Durante a apresentação do balanço semestral do programa Tolerância Zero, o governador de Mato Grosso, Mauro Mendes (União Brasil), voltou a defender medidas mais rígidas contra crimes hediondos. Ele reiterou a necessidade de aplicar penas como prisão perpétua e até a pena de morte, visando combater a violência e fortalecer o sistema de justiça criminal no país.
Apesar da redução de 6,3% nos homicídios dolosos em 2024, conforme dados recentes do Mapa da Segurança Pública, Mendes afirmou que os índices de violência ainda são altos e refletem a fragilidade das leis brasileiras.
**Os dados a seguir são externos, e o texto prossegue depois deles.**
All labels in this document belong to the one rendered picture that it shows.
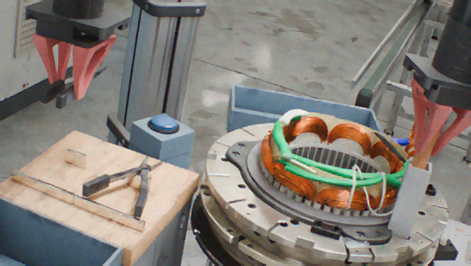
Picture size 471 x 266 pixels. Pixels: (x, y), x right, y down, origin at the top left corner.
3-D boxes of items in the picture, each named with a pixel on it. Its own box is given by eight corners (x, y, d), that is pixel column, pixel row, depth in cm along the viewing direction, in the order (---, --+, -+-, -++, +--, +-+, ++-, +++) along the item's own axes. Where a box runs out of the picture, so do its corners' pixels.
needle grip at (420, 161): (424, 178, 77) (441, 132, 75) (411, 178, 77) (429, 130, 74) (418, 172, 79) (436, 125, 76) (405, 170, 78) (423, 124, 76)
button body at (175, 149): (172, 262, 120) (195, 130, 109) (142, 275, 115) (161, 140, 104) (145, 241, 123) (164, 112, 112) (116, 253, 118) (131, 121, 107)
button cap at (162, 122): (182, 128, 108) (182, 122, 108) (162, 133, 105) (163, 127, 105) (164, 117, 110) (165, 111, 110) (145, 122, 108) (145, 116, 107)
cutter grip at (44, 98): (45, 104, 75) (46, 91, 74) (39, 103, 75) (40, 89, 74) (64, 93, 78) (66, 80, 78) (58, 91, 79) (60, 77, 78)
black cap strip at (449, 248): (455, 260, 136) (458, 252, 135) (391, 261, 132) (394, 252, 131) (445, 247, 140) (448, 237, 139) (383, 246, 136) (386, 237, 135)
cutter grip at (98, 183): (86, 198, 78) (87, 186, 77) (81, 195, 78) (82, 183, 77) (109, 187, 81) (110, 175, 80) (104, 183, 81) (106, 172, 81)
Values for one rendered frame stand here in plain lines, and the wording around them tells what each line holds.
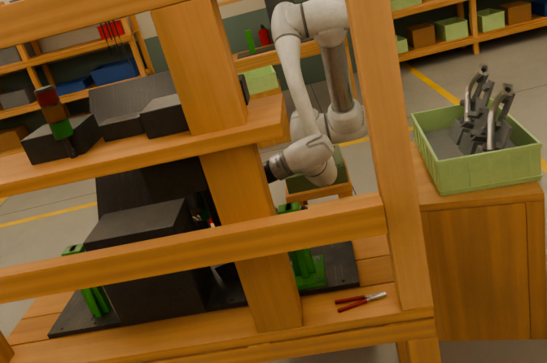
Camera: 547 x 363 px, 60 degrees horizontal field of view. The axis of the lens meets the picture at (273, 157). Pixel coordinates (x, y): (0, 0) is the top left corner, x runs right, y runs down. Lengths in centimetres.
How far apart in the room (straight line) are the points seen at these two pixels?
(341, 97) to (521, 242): 98
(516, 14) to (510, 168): 536
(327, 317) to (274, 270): 25
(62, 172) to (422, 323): 109
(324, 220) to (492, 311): 143
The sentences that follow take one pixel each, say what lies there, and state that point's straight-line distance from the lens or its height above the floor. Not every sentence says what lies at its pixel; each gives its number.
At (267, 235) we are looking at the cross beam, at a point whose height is 125.
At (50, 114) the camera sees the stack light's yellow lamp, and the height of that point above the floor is 167.
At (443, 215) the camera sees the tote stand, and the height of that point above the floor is 73.
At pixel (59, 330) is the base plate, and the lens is 191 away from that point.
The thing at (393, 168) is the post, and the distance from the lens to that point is 122.
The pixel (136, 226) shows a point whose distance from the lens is 154.
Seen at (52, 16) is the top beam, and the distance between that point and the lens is 122.
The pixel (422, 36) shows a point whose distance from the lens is 696.
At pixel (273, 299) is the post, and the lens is 143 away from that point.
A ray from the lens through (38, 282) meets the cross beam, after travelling 151.
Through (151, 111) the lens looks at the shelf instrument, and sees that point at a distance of 125.
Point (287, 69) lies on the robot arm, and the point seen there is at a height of 151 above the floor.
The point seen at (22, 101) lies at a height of 91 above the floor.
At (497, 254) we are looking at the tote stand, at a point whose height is 50.
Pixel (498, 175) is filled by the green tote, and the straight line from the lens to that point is 218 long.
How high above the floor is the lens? 189
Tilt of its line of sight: 23 degrees down
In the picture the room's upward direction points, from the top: 15 degrees counter-clockwise
Para o governador, a falta de punições severas contribui para a sensação de impunidade e incentiva a criminalidade.
“O Brasil, infelizmente, permite que homicidas recebam penas brandas. Em muitos casos, o réu responde em liberdade e pode recorrer por anos. Em contraste, os países mais seguros do mundo aplicam penas duras, como prisão perpétua ou pena de morte”, destacou Mendes, ao comparar a legislação nacional com sistemas penais internacionais.
O governador também criticou o excesso de recursos e as audiências de custódia, que, segundo ele, enfraquecem a atuação das forças de segurança. “Quantas vezes nossas polícias prendem criminosos e, no dia seguinte, eles são soltos? Isso desmotiva o trabalho policial e prejudica a sociedade”, afirmou.
Dados do Mapa da Segurança Pública 2025
Segundo o relatório divulgado em junho, o Brasil contabilizou 35.365 homicídios dolosos em 2024, contra 37.754 no ano anterior, o que representa uma redução de 6,3%. A média diária foi de 97 assassinatos com intenção de matar. Desde 2020, o país apresenta queda gradual nesse tipo de crime, acumulando uma redução de 16% no período.
A maior retração foi registrada na Região Norte, com 16,44% de queda. O Sul apresentou redução de 12,43%, seguido do Centro-Oeste com 7,61%, Sudeste com 4,17% e Nordeste com 2,81%.
Por outro lado, as tentativas de homicídio aumentaram 7,47%, totalizando 40.874 casos em 2023.
Limites constitucionais
Atualmente, a Constituição Federal proíbe a pena de morte no Brasil, exceto em caso de guerra declarada. A vedação é considerada cláusula pétrea, ou seja, não pode ser alterada nem por emenda constitucional. A pena capital foi abolida para crimes civis em 1889 e para crimes militares em 1911.